La sanction est désormais définitive. La Cour de cassation vient de confirmer la condamnation, prononcée en première instance puis en appel, à l'encontre d'Air France pour recours au travail dissimulé, dans une affaire où la compagnie aérienne se voyait reprocher d'avoir sollicité un prestataire dont le personnel était employé dans des conditions irrégulières. Rendue le 14 novembre et passée relativement inaperçue jusqu'à présent, cette décision rappelle les obligations très strictes qui pèsent sur une entreprise donneuse d'ordres à l'égard de ses sous-traitants.
Les faits remontent à un peu plus d'une quinzaine d'années. Aussitôt après les attentats du 11-Septembre, Air France décide de renforcer la surveillance sur certains de ses vols long-courriers. Le 14 septembre 2001, elle passe avec Pretory SA un marché qui prévoit la présence, à bord des avions, d'agents de sécurité employés par cette société.
Les premiers nuages apparaissent en 2002, à la suite d'un contrôle de l'inspection du travail, qui relève diverses anomalies : pas de décompte précis de la durée de travail des agents embarqués ni de déclaration préalable à l'embauche…
150 000 euros d'amendeOn découvrira, un peu plus tard, que quelque 200 salariés de Pretory, déclarés pour quinze heures par mois alors qu'ils travaillaient bien plus, avaient fait l'objet de contrats dits de sous-traitance
avec une société anglaise, Vortex 25 ; leur rémunération, au-delà des quinze heures, était réglée à partir de comptes ouverts au Luxembourg ou à Guernesey, par le biais d'une entreprise installée aux îles Vierges britanniques.
Une information judiciaire est finalement ouverte fin 2003 pour – entre autres – blanchiment de fonds en bande organisée, travail dissimulé, etc.
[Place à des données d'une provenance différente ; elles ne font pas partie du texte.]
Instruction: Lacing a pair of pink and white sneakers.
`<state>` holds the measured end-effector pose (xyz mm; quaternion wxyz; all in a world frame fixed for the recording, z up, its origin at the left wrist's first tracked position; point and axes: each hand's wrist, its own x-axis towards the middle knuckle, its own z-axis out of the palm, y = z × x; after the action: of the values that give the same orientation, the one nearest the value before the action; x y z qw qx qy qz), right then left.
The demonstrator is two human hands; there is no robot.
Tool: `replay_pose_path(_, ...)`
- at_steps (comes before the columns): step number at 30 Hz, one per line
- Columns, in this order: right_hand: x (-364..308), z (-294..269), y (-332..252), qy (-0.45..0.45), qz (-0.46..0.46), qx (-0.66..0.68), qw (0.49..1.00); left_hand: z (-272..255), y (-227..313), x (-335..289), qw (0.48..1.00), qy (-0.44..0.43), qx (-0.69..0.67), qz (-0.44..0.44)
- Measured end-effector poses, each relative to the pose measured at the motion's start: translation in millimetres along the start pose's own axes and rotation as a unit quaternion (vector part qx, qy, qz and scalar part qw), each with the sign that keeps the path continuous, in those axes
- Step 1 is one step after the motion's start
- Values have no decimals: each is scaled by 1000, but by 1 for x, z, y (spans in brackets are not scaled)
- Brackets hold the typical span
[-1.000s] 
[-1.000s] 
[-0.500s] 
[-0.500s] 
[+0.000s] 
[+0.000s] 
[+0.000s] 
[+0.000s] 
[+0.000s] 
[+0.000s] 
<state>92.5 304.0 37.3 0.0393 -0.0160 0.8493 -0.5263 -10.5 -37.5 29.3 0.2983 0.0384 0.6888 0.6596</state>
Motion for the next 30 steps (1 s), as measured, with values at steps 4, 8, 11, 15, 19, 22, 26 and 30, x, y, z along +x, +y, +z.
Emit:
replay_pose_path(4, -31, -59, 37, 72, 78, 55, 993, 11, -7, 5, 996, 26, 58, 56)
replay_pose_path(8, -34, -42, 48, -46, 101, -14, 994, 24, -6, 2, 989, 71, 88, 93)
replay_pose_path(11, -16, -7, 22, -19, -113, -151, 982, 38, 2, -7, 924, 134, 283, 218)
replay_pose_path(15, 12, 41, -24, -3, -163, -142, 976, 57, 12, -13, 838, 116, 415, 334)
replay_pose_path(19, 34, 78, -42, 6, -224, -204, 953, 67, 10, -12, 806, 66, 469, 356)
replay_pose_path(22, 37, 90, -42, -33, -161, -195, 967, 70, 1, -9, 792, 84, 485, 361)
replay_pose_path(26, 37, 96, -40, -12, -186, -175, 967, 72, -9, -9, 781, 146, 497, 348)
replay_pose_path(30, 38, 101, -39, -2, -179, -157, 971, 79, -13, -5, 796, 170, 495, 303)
Après des années de procédure, plusieurs protagonistes, dont Air France, sont renvoyés en correctionnelle : la compagnie est condamnée, en juillet 2013, à 150 000 euros d'amende pour s'être adjointe les
" services d'une personne - morale -
exerçant un travail dissimulé ".
Le groupe saisit la cour d'appel, qui confirme, trois ans après, la peine infligée. Pour étayer leur décision, les juges invoquent notamment les constats de l'inspection du travail, signalés à Air France durant l'automne 2002, qui font état d'
" irrégularités "chez Pretory. La compagnie aérienne somme, du même coup, son prestataire de se remettre dans les clous, mais
" elle n'en a pas moins maintenu l'exécution du contrat jusqu'à son terme, à la fin de l'année 2003 ", tonne la cour d'appel.
Pour elle, la condamnation d'Air France est pleinement justifiée, puisque la direction avait connaissance des infractions commises par Pretory. Les juges rappellent dans leur arrêt qu'un donneur d'ordres est en faute lorsqu'il ne s'assure pas que certaines
" formalités " ont bien été accomplies. Ainsi, il doit se faire
" remettre une attestation ", de la part des organismes de recouvrement et de l'administration fiscale, pour tout ce qui a trait aux
" déclarations relatives aux salaires et cotisations sociales ".
Dans l'arrêt du 14 novembre, la Cour de cassation valide la décision prononcée en appel :
" Commet sciemment le délit de recours aux services d'une personne exerçant un travail dissimulé, celui qui ne vérifie pas (…)
la régularité (…)
de la situation de l'entrepreneur dont il utilise les services. "
Me Fanny Colin, l'avocate qui avait défendu Air France en appel, ne comprend pas : la compagnie
" n'avait pas connaissance du montage frauduleux mis en œuvre par Pretory ", plaide-t-elle, en soulignant que tout s'est fait
" à son insu ". Air France a procédé à toutes les vérifications nécessaires, complète Me Colin. La preuve : l'inspection du travail a estimé que le transporteur avait rempli ses obligations, relate l'avocate.
Enfin, insiste Me Colin, le parquet a considéré, durant l'enquête et pendant les audiences (correctionnelle puis en appel), que les investigations n'avaient pas établi qu'Air France était au courant des violations du code du travail. Mais les juges ont conclu que ses arguments n'étaient pas probants.